Totally argee with you Van. In phase I they bulldozed all the trees along with the old project buildings and today it still looks naked and sterile 3 years later.
 
I love what is happening with this part of South Boston. Rumors I've heard around the neighborhood is Cornerstone sold to a developer and is next on the chopper. And the empty lot adjacent to it is set to be a 10+ story hotel I believe. Lots of dense residential coming in around A Street between 2nd and W. Broadway as well.

What kind of sucks is that it just abruptly dies going south on Dot Ave after crossing West 4th as there is a giant MBTA facility and a hodge podge of commercial/light industrial buildings. Would be nice to see the residential spread all the way down that corridor to Andrew Square.

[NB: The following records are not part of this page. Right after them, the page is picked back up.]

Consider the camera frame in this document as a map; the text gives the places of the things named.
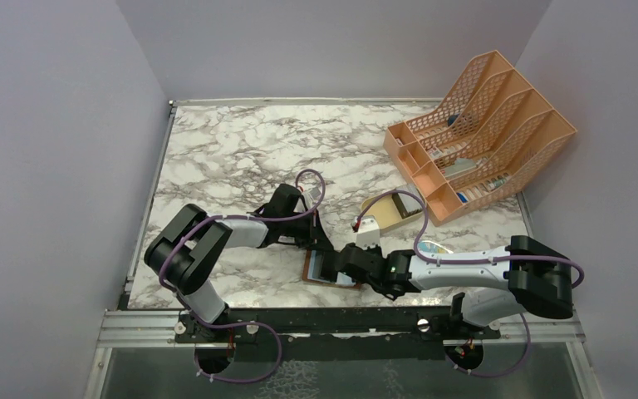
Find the stack of credit cards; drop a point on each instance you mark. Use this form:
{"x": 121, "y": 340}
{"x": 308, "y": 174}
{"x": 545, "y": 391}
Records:
{"x": 406, "y": 205}

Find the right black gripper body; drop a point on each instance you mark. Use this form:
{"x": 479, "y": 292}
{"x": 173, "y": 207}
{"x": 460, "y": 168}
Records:
{"x": 371, "y": 249}

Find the beige oval tray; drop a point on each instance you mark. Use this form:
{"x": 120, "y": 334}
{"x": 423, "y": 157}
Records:
{"x": 388, "y": 217}

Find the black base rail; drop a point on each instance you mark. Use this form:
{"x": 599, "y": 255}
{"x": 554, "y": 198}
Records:
{"x": 247, "y": 340}

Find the brown leather card holder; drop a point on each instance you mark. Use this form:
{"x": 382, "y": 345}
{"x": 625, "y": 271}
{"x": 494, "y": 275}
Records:
{"x": 310, "y": 272}

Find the orange plastic file organizer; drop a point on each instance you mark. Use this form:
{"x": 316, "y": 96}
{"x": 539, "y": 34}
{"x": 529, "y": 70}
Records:
{"x": 486, "y": 140}

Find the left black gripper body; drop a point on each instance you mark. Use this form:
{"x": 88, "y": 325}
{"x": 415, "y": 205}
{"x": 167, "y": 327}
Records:
{"x": 297, "y": 228}

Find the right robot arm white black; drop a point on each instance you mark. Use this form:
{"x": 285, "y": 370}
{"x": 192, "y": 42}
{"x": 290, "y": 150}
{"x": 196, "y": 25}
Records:
{"x": 524, "y": 276}

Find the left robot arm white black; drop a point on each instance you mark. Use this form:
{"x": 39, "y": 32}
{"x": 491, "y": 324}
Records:
{"x": 185, "y": 252}

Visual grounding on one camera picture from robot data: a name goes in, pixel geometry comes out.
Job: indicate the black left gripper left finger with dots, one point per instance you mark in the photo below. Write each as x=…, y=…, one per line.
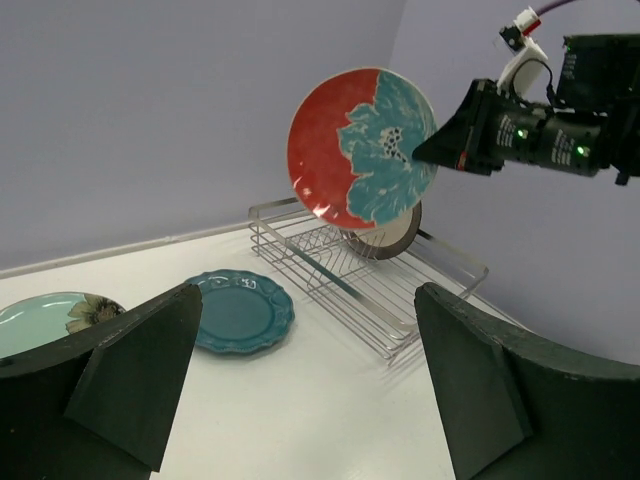
x=100, y=404

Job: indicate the metal wire dish rack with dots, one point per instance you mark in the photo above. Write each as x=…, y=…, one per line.
x=347, y=275

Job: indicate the light green flower plate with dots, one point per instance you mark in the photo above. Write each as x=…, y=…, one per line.
x=42, y=319

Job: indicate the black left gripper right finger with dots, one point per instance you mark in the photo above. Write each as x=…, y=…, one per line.
x=515, y=405

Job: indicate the teal scalloped plate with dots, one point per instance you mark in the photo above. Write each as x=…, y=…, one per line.
x=242, y=312

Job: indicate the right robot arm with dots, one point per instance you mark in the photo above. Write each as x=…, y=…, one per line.
x=589, y=123

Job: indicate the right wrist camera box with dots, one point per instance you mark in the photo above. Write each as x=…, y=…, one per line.
x=520, y=60

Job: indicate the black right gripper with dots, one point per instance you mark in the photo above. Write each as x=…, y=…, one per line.
x=479, y=136

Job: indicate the red plate with teal flower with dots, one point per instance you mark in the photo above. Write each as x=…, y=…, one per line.
x=350, y=144

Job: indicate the cream plate with metallic rim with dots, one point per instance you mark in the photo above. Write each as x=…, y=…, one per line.
x=387, y=241

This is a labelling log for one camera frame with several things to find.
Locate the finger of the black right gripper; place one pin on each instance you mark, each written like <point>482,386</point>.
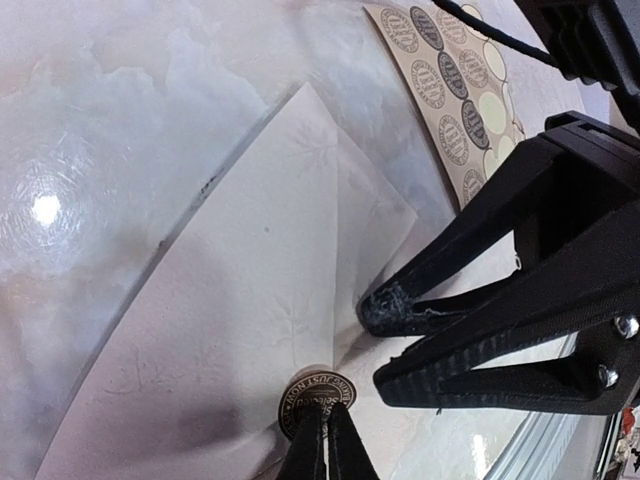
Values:
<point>563,338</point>

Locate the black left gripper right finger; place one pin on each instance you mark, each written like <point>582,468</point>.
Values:
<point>348,458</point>

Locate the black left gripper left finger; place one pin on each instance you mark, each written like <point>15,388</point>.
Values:
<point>306,458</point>

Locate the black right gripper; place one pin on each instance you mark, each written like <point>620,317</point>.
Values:
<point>579,187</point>

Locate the round brown seal sticker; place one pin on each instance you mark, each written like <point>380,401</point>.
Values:
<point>321,388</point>

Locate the translucent pink envelope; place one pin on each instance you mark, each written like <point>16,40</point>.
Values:
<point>260,286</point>

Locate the round sticker seal sheet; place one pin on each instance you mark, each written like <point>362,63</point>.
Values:
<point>459,81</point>

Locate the front aluminium frame rail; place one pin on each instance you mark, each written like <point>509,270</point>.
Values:
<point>558,446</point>

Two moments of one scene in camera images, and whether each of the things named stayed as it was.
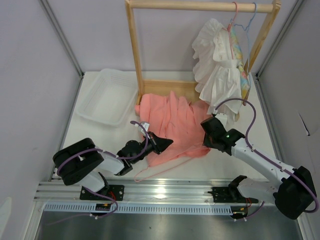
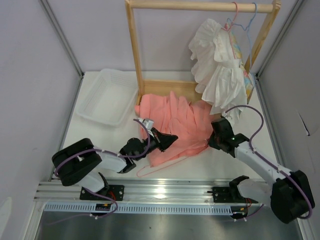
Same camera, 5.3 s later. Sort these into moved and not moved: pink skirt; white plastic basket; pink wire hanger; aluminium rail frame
Moved: pink wire hanger
Not moved: white plastic basket; aluminium rail frame; pink skirt
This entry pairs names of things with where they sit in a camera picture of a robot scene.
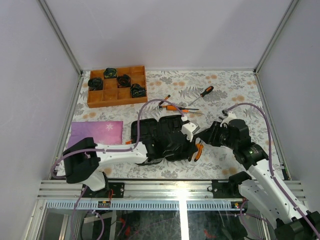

Would also be nice to get pedestrian access on the stretch of Dot. Ave b/w Gillete and Summer Street.
 
What kind of sucks is that it just abruptly dies going south on Dot Ave after crossing West 4th as there is a giant MBTA facility and a hodge podge of commercial/light industrial buildings. Would be nice to see the residential spread all the way down that corridor to Andrew Square

Developement inevitably will spread down Dot ave. If the MBTA was smart, they'd sell that parcel and move the facility elsewhere. They also need to move the bus stop away from the Broadway stop somehow. Even if it's just across the street towards gilette. That intersection is a disaster with all the buses coming in and out.
 
Developement inevitably will spread down Dot ave. If the MBTA was smart, they'd sell that parcel and move the facility elsewhere.

I seriously doubt you are going to see all that MBTA infrastructure moved (along with the City of Boston and Amtrak infrastructure around there). Remember, those parcel back up on the Cabot Yards and Widett Circle, and the major south side rail maintenance facilities.

You really need places in the city to maintain the trains, busses, snow plows, etc.
 
^ It's really just the bus yard that has to go, not everything else. More specifically, just the street fronting part of the yard. If the T was smart they would sell the air rights above the bus yard, letting it be redeveloped and making Dot Ave less of a craphole, but still retain space for fleet maintenance.

It wouldn't be any more complicated for the developer than building a (tall) parking garage.
 
What kind of sucks is that it just abruptly dies going south on Dot Ave after crossing West 4th as there is a giant MBTA facility and a hodge podge of commercial/light industrial buildings. Would be nice to see the residential spread all the way down that corridor to Andrew Square.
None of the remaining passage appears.